Interesting! I was actually wondering recently about that! I'll experiment with no background with the next one and see the result. Thanks for the comment!
For the momentum question on 18:00, I tried getting my answer using horizontal components but didn't get the same answer. I assumed that the second object was stationary and used the equation M(a)V(a) + M(b)V(b) = M(a)V(a') + M(b)V(b'), which gave me ((1)(15)+(1)(0) = (1)(10cos(33)) + (1)(vcos(50)), why or how would this method be wrong??
Hi, I think I covered this in some of the older comments but I think set up the problem wrong with the initial angles. Typically your method would work though.
For the last question, does that mean 10cos(33) + 7.1cos(50) = 15 as the total momentum in the x direction before = total momentum in x direction after? But total momentum before is 15 Nm and total momentum after is 12.95 Nm? Where have I gone wrong?

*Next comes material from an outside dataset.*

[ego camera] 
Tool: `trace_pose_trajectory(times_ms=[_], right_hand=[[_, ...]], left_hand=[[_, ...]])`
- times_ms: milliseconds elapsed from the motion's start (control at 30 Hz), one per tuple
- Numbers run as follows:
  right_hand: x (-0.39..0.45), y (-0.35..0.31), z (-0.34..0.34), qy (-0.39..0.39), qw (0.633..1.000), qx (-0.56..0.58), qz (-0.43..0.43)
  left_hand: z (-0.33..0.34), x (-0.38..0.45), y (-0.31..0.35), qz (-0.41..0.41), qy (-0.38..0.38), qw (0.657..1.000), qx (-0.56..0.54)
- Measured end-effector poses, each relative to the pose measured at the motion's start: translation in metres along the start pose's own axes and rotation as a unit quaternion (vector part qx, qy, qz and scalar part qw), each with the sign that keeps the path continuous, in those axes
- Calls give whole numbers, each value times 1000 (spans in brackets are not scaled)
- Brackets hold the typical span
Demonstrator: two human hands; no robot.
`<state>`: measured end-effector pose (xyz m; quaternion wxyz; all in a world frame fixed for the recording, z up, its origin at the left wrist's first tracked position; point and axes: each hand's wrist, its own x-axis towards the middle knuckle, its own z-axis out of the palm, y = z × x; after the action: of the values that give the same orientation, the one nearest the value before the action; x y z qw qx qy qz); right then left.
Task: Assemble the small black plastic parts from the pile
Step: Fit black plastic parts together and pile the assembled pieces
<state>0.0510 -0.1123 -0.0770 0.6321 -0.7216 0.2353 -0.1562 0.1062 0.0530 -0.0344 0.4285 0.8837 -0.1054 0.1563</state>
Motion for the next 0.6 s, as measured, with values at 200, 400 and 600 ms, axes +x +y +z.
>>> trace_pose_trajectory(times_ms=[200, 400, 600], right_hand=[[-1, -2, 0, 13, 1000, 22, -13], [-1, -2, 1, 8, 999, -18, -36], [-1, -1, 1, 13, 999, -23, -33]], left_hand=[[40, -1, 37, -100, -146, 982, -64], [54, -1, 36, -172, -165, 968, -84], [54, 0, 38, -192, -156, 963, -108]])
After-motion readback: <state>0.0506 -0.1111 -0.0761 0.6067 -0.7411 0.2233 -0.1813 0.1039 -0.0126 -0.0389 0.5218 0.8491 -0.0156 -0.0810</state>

This would be correct, I made up the example to showcase the method. I think the input angle of 50 in the question is wrong. The method you describe would be absolutely correct!
Hi I had question on the momentum in 2d example as when I did it with momentum in the x axis i got a different value for v my calculation was mVcos(50)+m10cos(33)=15. Sir can you explain where I went wrong
Hi, have a look at the previous comments where I have answered this in detail. So when I made this question years ago the angles should have added up to 90 degrees which leads to inconsistency in x and y answers. Your calculations are okay! : ) Good work!
You can do these problems with either sin or cos, if the vertical components cancel out you can directly set them equal to one another. Hope this helps!
Nope it will not (please note that there is an inaccuracy in this question though which I mention in other comments which leads in difference in answers)
About momentum in 2d you only found rebound speed via equation momentum y before= momentum y after. When would you use momentum x before= momentum x after. Or can you do either to find rebound speed? Not sure how you would find the rebound speed by using momentum x equation if if you can use either equation.
but why do you get a different solution for v when you resolve in the x axis ( 15 = 10cos(33)+vcos(50) ) because the answer you get that way is v = 10.29
@@zhelyo_physics I think your angle 50 is wrong. I got it to be an angle of about 39.5 (39.47322373) degrees. If you use that, you get a velocity of about 8.6ms-2 (8.567311691) for v. Keep up the great work :)
Hello Sir, in an exam question would we be asked to find the momentum in the vertical or horizontal direction for 2D momentum, or do we have to know which one they're looking for? It confuses me how you know which one you have to find. Thank you!
Hello, you can normally find a problem using both. I tend to just go for the easier way. E.g. if the total momentum in the y direction is 0 initially, use the y momentum after as they will add up to 0. Hope this helps! : )
a good analogy (warning just an analogy) is that it works a bit like a trampoline, you push down, displacing electrons and changing their balance point, pushing back up. Hope this helps!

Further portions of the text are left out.